Each entry must be duplicated precisely, with nothing left out.

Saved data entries
/---

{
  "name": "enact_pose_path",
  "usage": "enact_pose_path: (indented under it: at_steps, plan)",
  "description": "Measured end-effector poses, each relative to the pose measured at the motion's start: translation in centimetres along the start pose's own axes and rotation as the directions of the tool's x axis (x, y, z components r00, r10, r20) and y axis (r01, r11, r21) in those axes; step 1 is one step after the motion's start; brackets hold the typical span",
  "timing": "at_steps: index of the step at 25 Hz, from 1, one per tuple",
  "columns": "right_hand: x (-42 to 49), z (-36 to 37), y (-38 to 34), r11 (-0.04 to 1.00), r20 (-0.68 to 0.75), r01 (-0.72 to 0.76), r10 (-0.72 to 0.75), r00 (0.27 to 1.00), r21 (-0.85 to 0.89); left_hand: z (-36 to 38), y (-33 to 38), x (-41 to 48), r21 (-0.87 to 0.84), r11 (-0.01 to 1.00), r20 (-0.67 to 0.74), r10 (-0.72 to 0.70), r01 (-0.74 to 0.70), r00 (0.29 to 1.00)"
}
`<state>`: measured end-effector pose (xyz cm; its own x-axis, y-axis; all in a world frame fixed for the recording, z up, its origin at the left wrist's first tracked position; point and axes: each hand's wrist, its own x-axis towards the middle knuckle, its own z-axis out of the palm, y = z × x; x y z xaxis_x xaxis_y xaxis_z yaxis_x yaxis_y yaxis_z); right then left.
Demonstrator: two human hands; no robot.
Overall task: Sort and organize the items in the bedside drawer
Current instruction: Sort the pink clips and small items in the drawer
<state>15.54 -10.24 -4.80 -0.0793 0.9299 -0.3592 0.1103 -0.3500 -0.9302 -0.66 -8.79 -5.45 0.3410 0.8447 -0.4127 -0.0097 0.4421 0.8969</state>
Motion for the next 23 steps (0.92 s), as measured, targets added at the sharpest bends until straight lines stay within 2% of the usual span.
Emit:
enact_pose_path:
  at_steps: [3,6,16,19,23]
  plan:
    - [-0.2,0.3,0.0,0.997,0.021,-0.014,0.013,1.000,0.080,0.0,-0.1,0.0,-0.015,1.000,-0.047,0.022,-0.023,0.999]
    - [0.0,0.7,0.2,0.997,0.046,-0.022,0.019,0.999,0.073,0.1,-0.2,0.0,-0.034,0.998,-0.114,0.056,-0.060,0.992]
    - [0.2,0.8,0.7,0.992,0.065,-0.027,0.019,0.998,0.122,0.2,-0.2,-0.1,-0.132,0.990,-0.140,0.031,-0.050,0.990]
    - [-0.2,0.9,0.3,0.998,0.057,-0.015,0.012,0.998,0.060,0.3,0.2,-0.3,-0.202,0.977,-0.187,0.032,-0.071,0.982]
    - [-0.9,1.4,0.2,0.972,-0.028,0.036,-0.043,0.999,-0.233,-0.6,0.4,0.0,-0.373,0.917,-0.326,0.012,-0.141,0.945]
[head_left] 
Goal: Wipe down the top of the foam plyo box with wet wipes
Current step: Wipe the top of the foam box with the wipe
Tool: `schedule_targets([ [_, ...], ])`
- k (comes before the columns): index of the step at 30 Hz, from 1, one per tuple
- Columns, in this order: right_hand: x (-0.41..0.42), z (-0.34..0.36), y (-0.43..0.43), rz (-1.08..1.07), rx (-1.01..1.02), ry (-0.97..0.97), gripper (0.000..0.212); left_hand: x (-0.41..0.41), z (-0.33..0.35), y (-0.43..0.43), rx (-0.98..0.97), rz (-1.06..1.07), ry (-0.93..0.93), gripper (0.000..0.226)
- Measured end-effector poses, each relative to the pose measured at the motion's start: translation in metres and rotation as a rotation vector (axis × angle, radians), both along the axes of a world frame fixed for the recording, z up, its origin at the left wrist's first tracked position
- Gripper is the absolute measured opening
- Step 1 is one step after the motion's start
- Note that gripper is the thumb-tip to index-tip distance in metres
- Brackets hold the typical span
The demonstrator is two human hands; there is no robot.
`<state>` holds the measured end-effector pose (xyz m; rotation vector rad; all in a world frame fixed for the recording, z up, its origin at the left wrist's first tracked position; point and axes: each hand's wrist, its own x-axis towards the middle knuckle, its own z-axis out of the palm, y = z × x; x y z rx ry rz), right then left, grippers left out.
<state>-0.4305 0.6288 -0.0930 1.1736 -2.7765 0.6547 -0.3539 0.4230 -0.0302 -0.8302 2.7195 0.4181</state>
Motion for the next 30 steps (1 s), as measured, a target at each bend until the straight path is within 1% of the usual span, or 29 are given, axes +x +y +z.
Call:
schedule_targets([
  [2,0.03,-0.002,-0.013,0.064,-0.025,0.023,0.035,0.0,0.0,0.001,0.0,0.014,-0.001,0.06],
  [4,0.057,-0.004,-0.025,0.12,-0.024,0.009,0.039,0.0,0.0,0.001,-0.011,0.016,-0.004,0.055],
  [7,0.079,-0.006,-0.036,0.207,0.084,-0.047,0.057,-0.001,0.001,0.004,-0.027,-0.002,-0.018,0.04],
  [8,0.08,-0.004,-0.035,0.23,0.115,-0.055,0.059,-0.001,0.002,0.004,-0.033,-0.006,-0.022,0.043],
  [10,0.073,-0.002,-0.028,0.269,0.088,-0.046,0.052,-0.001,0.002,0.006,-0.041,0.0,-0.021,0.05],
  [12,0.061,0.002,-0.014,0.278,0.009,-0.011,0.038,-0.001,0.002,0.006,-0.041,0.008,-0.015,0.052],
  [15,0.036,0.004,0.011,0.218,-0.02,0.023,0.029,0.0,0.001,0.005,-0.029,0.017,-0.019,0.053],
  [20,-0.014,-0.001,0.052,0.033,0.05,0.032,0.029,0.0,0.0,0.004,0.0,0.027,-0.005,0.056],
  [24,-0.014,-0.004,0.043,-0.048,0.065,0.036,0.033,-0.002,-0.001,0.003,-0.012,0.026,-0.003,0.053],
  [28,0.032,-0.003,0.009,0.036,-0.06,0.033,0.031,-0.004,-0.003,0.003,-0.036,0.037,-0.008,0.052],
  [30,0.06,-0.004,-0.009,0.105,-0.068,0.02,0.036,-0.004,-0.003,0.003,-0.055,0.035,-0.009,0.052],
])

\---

◆ **Answer area**
{
  "name": "enact_pose_path",
  "usage": "enact_pose_path: (indented under it: at_steps, plan)",
  "description": "Measured end-effector poses, each relative to the pose measured at the motion's start: translation in centimetres along the start pose's own axes and rotation as the directions of the tool's x axis (x, y, z components r00, r10, r20) and y axis (r01, r11, r21) in those axes; step 1 is one step after the motion's start; brackets hold the typical span",
  "timing": "at_steps: index of the step at 25 Hz, from 1, one per tuple",
  "columns": "right_hand: x (-42 to 49), z (-36 to 37), y (-38 to 34), r11 (-0.04 to 1.00), r20 (-0.68 to 0.75), r01 (-0.72 to 0.76), r10 (-0.72 to 0.75), r00 (0.27 to 1.00), r21 (-0.85 to 0.89); left_hand: z (-36 to 38), y (-33 to 38), x (-41 to 48), r21 (-0.87 to 0.84), r11 (-0.01 to 1.00), r20 (-0.67 to 0.74), r10 (-0.72 to 0.70), r01 (-0.74 to 0.70), r00 (0.29 to 1.00)"
}
`<state>`: measured end-effector pose (xyz cm; its own x-axis, y-axis; all in a world frame fixed for the recording, z up, its origin at the left wrist's first tracked position; point and axes: each hand's wrist, its own x-axis towards the middle knuckle, its own z-axis out of the palm, y = z × x; x y z xaxis_x xaxis_y xaxis_z yaxis_x yaxis_y yaxis_z); right then left.
Demonstrator: two human hands; no robot.
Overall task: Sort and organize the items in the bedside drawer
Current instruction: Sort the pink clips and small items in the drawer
<state>15.54 -10.24 -4.80 -0.0793 0.9299 -0.3592 0.1103 -0.3500 -0.9302 -0.66 -8.79 -5.45 0.3410 0.8447 -0.4127 -0.0097 0.4421 0.8969</state>
Motion for the next 23 steps (0.92 s), as measured, targets added at the sharpest bends until straight lines stay within 2% of the usual span.
Emit:
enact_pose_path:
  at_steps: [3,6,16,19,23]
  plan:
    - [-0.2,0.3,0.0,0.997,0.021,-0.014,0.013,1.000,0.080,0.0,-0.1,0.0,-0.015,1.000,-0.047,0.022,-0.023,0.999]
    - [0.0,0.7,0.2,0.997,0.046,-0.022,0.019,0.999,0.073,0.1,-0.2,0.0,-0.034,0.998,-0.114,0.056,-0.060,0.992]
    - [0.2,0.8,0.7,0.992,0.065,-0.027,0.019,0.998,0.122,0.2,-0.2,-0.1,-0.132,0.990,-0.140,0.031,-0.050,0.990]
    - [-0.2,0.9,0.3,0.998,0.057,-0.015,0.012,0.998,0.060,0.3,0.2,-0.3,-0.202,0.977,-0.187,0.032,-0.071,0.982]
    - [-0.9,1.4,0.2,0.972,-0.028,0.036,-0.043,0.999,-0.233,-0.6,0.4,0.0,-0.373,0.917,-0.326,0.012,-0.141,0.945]
[head_left] 
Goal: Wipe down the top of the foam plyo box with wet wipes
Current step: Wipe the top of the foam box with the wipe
Tool: `schedule_targets([ [_, ...], ])`
- k (comes before the columns): index of the step at 30 Hz, from 1, one per tuple
- Columns, in this order: right_hand: x (-0.41..0.42), z (-0.34..0.36), y (-0.43..0.43), rz (-1.08..1.07), rx (-1.01..1.02), ry (-0.97..0.97), gripper (0.000..0.212); left_hand: x (-0.41..0.41), z (-0.33..0.35), y (-0.43..0.43), rx (-0.98..0.97), rz (-1.06..1.07), ry (-0.93..0.93), gripper (0.000..0.226)
- Measured end-effector poses, each relative to the pose measured at the motion's start: translation in metres and rotation as a rotation vector (axis × angle, radians), both along the axes of a world frame fixed for the recording, z up, its origin at the left wrist's first tracked position
- Gripper is the absolute measured opening
- Step 1 is one step after the motion's start
- Note that gripper is the thumb-tip to index-tip distance in metres
- Brackets hold the typical span
The demonstrator is two human hands; there is no robot.
`<state>` holds the measured end-effector pose (xyz m; rotation vector rad; all in a world frame fixed for the recording, z up, its origin at the left wrist's first tracked position; point and axes: each hand's wrist, its own x-axis towards the middle knuckle, its own z-axis out of the palm, y = z × x; x y z rx ry rz), right then left, grippers left out.
<state>-0.4305 0.6288 -0.0930 1.1736 -2.7765 0.6547 -0.3539 0.4230 -0.0302 -0.8302 2.7195 0.4181</state>
Motion for the next 30 steps (1 s), as measured, a target at each bend until the straight path is within 1% of the usual span, or 29 are given, axes +x +y +z.
Call:
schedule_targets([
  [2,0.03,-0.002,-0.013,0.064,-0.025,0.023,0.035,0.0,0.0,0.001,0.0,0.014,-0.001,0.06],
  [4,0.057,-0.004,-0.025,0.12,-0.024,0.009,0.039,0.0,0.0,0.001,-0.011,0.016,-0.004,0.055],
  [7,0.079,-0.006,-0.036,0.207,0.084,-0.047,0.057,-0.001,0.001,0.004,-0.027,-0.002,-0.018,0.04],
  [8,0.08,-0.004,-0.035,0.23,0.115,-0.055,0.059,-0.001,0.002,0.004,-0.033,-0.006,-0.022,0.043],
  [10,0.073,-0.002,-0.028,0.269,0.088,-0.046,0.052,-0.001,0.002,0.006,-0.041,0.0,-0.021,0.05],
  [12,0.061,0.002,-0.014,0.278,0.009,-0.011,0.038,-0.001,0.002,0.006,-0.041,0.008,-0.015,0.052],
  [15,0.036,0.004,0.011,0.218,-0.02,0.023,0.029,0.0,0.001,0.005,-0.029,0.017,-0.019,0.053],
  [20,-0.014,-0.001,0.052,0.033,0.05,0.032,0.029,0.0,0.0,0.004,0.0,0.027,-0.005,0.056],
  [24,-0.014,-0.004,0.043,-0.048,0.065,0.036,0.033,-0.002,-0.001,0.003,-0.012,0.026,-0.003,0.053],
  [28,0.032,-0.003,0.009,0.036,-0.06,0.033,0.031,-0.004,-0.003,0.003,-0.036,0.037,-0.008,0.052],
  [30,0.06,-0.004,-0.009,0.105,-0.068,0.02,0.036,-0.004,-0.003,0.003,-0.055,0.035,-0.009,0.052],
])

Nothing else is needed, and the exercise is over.